やや遅めの、「パルプフィクション・アジアバージョン」ってとこかな。(031113)
しど

タランティーノの出世作、『パルプフィクション』は、タイトル通り、 三文小説のオイシイところ取りイカレポンチ傑作映画だったが、この作品もそんなティストに、アジア風味の味付けがしてある。

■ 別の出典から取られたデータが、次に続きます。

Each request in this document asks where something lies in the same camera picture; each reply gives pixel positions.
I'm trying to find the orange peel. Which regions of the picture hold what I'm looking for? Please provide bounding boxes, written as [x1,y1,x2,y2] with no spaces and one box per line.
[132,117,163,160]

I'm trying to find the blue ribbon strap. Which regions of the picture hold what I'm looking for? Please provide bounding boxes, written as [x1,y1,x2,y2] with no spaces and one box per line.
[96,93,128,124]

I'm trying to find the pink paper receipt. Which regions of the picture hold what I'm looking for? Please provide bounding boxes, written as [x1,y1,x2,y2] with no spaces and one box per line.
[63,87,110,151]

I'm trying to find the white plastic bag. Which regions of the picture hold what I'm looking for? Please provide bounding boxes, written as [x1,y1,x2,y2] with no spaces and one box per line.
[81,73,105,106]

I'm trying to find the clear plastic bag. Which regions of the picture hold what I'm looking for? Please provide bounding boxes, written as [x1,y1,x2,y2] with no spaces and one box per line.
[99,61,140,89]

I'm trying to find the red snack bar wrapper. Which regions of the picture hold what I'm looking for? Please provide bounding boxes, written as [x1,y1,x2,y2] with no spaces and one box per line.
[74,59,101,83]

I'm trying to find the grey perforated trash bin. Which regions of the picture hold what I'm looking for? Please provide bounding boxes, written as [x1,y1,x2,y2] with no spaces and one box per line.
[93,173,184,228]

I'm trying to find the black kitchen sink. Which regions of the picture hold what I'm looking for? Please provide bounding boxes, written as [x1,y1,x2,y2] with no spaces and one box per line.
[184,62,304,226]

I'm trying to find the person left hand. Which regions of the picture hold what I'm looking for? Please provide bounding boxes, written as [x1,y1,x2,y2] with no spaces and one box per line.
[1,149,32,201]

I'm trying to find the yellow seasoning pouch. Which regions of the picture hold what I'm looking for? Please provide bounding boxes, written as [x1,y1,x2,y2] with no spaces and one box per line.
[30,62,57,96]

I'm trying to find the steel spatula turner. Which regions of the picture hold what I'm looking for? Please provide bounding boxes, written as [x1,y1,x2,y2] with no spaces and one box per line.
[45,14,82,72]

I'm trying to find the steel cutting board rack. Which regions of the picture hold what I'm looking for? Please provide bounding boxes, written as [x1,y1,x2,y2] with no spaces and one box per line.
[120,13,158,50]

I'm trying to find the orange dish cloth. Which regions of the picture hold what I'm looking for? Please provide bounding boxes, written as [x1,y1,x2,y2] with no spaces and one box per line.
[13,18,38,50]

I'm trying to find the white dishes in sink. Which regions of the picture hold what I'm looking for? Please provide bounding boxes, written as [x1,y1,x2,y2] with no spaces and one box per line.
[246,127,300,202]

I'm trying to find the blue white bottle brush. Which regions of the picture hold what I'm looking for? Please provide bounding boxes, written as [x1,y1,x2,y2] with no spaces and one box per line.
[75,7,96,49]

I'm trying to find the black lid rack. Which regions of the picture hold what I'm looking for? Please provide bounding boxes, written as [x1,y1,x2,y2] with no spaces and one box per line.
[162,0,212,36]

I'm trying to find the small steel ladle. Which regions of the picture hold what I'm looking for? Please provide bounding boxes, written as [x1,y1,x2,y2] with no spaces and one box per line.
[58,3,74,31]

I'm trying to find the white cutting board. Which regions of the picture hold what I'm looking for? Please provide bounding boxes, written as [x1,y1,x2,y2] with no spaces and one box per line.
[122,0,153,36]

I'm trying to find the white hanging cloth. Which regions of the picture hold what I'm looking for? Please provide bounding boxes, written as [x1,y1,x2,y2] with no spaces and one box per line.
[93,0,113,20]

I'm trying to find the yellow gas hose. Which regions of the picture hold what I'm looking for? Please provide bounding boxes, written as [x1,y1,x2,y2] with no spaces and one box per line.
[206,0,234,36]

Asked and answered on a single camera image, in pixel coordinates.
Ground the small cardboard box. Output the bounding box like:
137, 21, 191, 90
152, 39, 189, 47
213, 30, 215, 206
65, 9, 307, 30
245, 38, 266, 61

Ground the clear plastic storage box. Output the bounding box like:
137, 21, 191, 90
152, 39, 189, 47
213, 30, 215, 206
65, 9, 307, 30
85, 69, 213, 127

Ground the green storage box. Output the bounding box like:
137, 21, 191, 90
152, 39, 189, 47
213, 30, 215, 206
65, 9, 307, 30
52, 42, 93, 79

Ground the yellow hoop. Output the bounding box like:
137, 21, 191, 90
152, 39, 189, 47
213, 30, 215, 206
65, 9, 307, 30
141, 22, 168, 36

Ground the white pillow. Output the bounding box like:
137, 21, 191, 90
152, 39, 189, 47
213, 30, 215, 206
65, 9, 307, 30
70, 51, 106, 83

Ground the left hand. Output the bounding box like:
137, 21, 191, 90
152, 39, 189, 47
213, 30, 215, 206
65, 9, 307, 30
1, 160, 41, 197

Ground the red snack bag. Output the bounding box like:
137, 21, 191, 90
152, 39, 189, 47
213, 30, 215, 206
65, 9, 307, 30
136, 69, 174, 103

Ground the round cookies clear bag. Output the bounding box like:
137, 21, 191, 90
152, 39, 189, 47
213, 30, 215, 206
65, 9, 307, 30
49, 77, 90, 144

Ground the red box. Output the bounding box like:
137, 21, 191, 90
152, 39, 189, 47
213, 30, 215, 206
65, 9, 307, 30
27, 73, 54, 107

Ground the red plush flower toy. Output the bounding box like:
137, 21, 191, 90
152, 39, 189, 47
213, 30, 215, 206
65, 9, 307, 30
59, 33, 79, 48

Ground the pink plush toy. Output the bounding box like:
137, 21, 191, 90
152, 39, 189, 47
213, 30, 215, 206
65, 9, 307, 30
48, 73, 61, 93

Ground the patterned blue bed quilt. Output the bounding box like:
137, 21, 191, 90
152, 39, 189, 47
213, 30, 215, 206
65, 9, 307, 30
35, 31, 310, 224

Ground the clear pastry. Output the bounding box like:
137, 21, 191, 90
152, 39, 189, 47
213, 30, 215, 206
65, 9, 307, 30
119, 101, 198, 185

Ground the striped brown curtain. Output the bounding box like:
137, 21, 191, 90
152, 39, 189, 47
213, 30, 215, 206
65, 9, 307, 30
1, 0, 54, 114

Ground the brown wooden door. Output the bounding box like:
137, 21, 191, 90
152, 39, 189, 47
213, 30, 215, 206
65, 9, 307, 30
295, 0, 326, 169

驚くのは、日本映画がこの所見出せなかった、刀によるアクションの面白さである。 「殺陣」というよりは、「殺陣道」のような美学に行き着いてしまった日本では、 それを覆したつもりの若めな監督による『SF サムライ・フィクション』も、 時代劇パロディで終わってしまった。 もはや、刀でのアクションはできないかと思いきや、タランティーノは中国武術と組み合わせた新しい殺陣を編み出した。 無論、従来の殺陣では無い。しかし、主役陣は、ハリウッド映画製作過程でおなじみの訓練として、それなりに、日本刀を用いた動作を学んでいる為か、奇妙な中にも時折見せる仕草は、まさしく、「殺陣」なのである。

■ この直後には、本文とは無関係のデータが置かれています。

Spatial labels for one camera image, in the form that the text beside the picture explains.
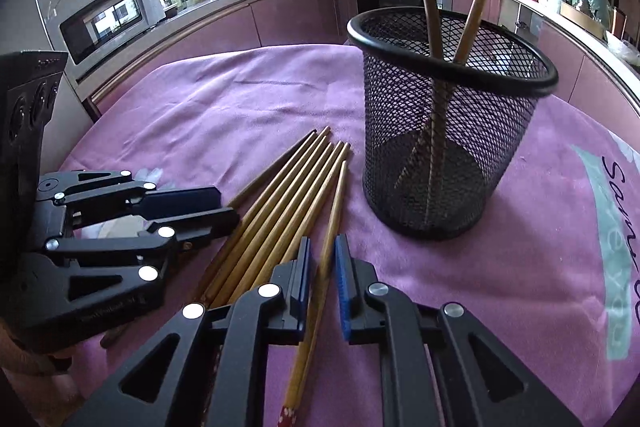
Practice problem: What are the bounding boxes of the dark brown chopstick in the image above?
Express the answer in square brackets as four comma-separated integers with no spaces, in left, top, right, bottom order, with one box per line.
[100,129,317,349]
[423,0,446,225]

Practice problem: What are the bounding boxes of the bamboo chopstick red end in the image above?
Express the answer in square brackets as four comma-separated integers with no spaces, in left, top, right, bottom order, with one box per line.
[203,136,346,308]
[277,160,348,427]
[396,0,487,186]
[191,126,331,307]
[224,142,350,303]
[198,131,331,307]

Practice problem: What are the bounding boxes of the person's left hand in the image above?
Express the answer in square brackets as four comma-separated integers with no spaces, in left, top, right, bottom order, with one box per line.
[1,323,85,426]

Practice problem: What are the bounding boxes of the purple floral tablecloth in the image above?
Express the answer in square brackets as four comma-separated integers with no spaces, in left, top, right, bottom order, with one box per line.
[64,44,639,426]

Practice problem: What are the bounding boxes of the white microwave oven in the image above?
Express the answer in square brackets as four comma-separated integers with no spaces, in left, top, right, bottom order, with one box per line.
[58,0,165,80]

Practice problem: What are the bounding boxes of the black mesh utensil holder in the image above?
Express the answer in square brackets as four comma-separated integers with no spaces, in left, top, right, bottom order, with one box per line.
[347,6,559,241]

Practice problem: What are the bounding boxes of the pink lower cabinets left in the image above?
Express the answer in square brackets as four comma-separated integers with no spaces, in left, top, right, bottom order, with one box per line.
[92,0,357,114]

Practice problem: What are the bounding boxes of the pink cabinets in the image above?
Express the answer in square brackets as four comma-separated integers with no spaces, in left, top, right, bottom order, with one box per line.
[92,0,357,114]
[483,0,639,129]

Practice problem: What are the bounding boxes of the pink lower cabinets right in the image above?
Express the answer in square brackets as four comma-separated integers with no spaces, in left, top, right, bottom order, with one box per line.
[483,0,639,129]

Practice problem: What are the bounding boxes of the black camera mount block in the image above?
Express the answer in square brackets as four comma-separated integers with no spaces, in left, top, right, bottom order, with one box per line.
[1,51,68,255]

タランティーノ流のアレンジの妙がアジアンティストとして随所に見られるこの作品は、我々日本人にとっても、非常に「ラッキー」な出来なのではないかと思う。イカシタサウンドトラックに乗せたイカレタ「エロ・グロ・ナンセンス」に眉をひそめつつも、そのうち、日本を舞台にした無国籍バカ映画を見ているような快感に変わる。今後、この作品に影響された邦画が粗製濫造されそうな予感すらする。

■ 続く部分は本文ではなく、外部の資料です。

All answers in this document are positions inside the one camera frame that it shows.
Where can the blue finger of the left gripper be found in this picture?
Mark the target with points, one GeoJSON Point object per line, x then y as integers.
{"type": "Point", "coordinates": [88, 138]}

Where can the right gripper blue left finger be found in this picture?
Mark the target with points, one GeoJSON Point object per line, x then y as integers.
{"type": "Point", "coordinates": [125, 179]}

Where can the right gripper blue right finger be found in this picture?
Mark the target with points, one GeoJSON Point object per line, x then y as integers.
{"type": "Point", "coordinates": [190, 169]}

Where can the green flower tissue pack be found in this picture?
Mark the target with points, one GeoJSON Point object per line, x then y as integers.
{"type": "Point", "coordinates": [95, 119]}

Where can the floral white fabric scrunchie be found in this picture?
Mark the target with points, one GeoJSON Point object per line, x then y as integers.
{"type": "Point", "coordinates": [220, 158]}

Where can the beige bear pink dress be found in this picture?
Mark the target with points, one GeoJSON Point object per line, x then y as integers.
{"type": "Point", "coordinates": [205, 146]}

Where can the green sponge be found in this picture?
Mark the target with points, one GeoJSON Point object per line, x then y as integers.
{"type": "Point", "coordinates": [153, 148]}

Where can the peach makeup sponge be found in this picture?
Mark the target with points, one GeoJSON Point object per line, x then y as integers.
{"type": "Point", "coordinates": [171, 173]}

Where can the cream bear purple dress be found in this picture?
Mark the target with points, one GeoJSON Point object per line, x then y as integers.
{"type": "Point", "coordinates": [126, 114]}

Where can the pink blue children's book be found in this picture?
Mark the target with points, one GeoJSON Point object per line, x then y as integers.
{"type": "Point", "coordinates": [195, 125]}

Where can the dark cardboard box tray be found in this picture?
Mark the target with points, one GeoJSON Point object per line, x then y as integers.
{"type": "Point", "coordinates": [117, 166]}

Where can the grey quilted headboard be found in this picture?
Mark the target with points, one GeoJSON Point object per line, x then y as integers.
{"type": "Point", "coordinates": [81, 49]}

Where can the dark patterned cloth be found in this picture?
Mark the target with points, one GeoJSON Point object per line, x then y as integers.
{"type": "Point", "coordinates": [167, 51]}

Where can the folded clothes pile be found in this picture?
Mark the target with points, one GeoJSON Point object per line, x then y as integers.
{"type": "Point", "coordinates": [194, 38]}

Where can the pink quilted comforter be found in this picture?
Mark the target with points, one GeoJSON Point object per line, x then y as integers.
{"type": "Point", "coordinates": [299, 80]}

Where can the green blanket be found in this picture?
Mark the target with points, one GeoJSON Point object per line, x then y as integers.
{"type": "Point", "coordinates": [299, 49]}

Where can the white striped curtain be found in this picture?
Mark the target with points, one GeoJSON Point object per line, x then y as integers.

だからといって、全てが満足ではない。千葉真一が出ている場面だけが、どうもしっくり来ないのだ。他の場面は、「日本版パルプフィクション=漫画」ちっくな雰囲気に溢れているのに、千葉だけは、従来の外国映画に登場する日本人として「リアルな不自然」を醸し出してしまっている。旬を外した「臭い」演技が、重さになってしまっているのだ。

まあ、それも後半の長い長い殺陣シーンへの休憩と思えば済むが、惜しいのは、もう五年早く出来ていればエポックメーキングにもなれただろう、ということ。'99年の『マトリックス』のカンフー修行シーンが日本風味だったし、'00年の複刻バカ映画『チャーリーズ・エンジェル』の後では、タランティーノの軽さも多少効果を失った感がある。どうしても「古さ」をイメージしてしまうのだ。そこが残念である。